How do I replay the traffic to Matomo and ingest logs of matomo.php (or piwik.php) requests?
Log Analytics lets you import any web server log file. In this FAQ we will focus on one particular type of logs that you may find useful to import in Matomo: the Matomo tracking API logs.
What are Matomo Tracking API logs?
When users visit your websites the Matomo JavaScript tracking code will send a HTTP(S) request to matomo.php
(or piwik.php
) Tracking API endpoint. If you use one of the Tracking API clients to measure your mobile apps or games or desktop apps, they will also send requests to matomo.php
(or piwik.php
). Your webserver handling those requests will create access log files containing the tracking data that Matomo will collect in your database.
Here is what an example access log line looks like:
12.10.30.51 - - [03/Feb/2020:16:40:31 +1300] "GET /matomo.php?idsite=1&rec=1&urlref=https://www...................... HTTP/1.1" 200 256 "-" "Mozilla/5.0 (X11; Ubuntu; Linux x86_64; rv:72.0) Gecko/20100101 Firefox/72.0"
Uses of replaying logs
Replaying logs is very useful for example when your database server breaks down and Matomo could not write the data for a few hours. Luckily you can use your web server logs matching /matomo.php
(or /piwik.php
) and replay them into Matomo. Replaying logs means that the Log Analytics tool will go through each line of the log and import them in your Matomo for the correct datetime in the past. Replaying logs is also useful if you want to setup High availability Matomo.

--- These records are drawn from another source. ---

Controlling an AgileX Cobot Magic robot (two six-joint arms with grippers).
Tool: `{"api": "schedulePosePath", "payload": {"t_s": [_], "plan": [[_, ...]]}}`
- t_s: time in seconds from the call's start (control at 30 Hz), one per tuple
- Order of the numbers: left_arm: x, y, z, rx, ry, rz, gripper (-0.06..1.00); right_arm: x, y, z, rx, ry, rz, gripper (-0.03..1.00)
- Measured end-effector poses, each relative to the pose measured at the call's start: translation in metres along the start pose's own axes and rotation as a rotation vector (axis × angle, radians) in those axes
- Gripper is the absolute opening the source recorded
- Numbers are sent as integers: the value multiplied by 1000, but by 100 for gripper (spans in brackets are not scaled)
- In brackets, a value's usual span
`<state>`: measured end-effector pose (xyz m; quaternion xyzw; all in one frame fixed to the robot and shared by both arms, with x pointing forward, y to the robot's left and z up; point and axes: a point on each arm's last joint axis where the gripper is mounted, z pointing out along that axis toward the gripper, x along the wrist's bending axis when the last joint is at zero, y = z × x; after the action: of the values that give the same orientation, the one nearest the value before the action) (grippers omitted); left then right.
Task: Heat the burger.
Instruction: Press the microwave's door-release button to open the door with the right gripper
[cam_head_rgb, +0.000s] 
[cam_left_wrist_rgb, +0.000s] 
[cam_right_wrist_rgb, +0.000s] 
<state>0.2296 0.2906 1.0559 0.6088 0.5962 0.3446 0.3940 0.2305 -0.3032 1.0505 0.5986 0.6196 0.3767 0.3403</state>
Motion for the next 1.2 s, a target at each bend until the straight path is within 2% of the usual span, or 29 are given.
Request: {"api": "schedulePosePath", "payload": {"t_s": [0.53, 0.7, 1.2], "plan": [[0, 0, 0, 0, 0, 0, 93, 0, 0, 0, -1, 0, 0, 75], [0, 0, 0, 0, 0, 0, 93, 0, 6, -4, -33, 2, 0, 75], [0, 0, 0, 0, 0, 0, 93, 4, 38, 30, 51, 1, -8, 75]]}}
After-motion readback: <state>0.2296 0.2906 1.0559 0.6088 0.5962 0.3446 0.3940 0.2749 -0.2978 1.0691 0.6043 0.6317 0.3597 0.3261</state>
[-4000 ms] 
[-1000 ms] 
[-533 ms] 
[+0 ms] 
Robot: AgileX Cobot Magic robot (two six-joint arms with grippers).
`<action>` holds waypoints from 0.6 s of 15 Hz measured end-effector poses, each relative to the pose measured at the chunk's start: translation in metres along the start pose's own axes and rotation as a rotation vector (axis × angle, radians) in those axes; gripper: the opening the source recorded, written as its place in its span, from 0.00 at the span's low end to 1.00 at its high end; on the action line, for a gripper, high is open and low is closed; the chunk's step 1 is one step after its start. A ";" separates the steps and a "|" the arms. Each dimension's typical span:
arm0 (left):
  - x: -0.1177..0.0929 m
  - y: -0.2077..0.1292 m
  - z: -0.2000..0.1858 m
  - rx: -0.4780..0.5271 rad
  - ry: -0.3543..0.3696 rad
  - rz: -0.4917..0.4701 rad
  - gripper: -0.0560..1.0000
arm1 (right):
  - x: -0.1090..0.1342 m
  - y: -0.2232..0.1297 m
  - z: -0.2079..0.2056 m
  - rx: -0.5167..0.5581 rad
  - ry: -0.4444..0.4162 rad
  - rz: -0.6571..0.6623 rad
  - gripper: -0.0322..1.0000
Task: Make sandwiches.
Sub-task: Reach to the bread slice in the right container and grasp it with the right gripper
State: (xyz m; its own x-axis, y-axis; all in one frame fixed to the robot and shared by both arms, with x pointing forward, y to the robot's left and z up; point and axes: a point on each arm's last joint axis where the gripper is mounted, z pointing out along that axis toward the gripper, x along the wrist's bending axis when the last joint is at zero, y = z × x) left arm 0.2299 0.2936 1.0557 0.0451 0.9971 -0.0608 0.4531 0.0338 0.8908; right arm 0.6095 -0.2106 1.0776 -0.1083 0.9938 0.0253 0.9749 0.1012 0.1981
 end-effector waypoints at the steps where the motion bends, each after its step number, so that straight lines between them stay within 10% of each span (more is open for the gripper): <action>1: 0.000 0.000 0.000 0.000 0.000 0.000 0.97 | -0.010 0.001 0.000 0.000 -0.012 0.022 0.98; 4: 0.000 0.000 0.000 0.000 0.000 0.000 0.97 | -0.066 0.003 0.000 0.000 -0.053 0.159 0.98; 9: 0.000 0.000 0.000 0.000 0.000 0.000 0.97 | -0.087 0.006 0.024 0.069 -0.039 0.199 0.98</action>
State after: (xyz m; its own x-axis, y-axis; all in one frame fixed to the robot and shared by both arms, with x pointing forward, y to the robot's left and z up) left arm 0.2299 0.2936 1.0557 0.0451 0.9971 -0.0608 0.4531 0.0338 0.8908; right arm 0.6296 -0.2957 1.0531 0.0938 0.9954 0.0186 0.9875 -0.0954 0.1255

How to replay Tracking API logs? Steps to follow
1) Firstly you would prepare a log file containing only the requests that should imported. Typically you would import only a given period of time. In these logs, all the request URLs would start with matomo.php
or piwik.php
. These are the requests we can replay next.
2) Secondly, make sure all requests in the file are sorted chronologically. This is especially important when you have merged data from different log files. Afterwards it is important to order the log file by the date-time field.
3) Finally you can replay the tracking API logs by calling the log analytics importer with the --replay-tracking
parameter, for example:
./misc/log-analytics/import_logs.py --url=piwik.example.net --replay-tracking /var/log/apache2/access.log
4) After replaying the logs it is recommended to reprocess the data with the core:archive
console command.
Once this is completed, congratulations: you have now recovered your missing web analytics data!
Limitations of logs replay
When replaying the logs, most of your log data will be replayed as expected (visits, pageviews, goals, ecommerce transactions, etc.) but there may be a few Tracking requests which are not replayed: specifically any log entries which are POST requests will not be replayed (because the POST request parameters are not stored in the access log files).
Matomo JavaScript tracker is more likely to use POST requests when you use Form Analytics, Media Analytics, Heatmaps, Heartbeat timer, so some of these tracking requests may not be replayed.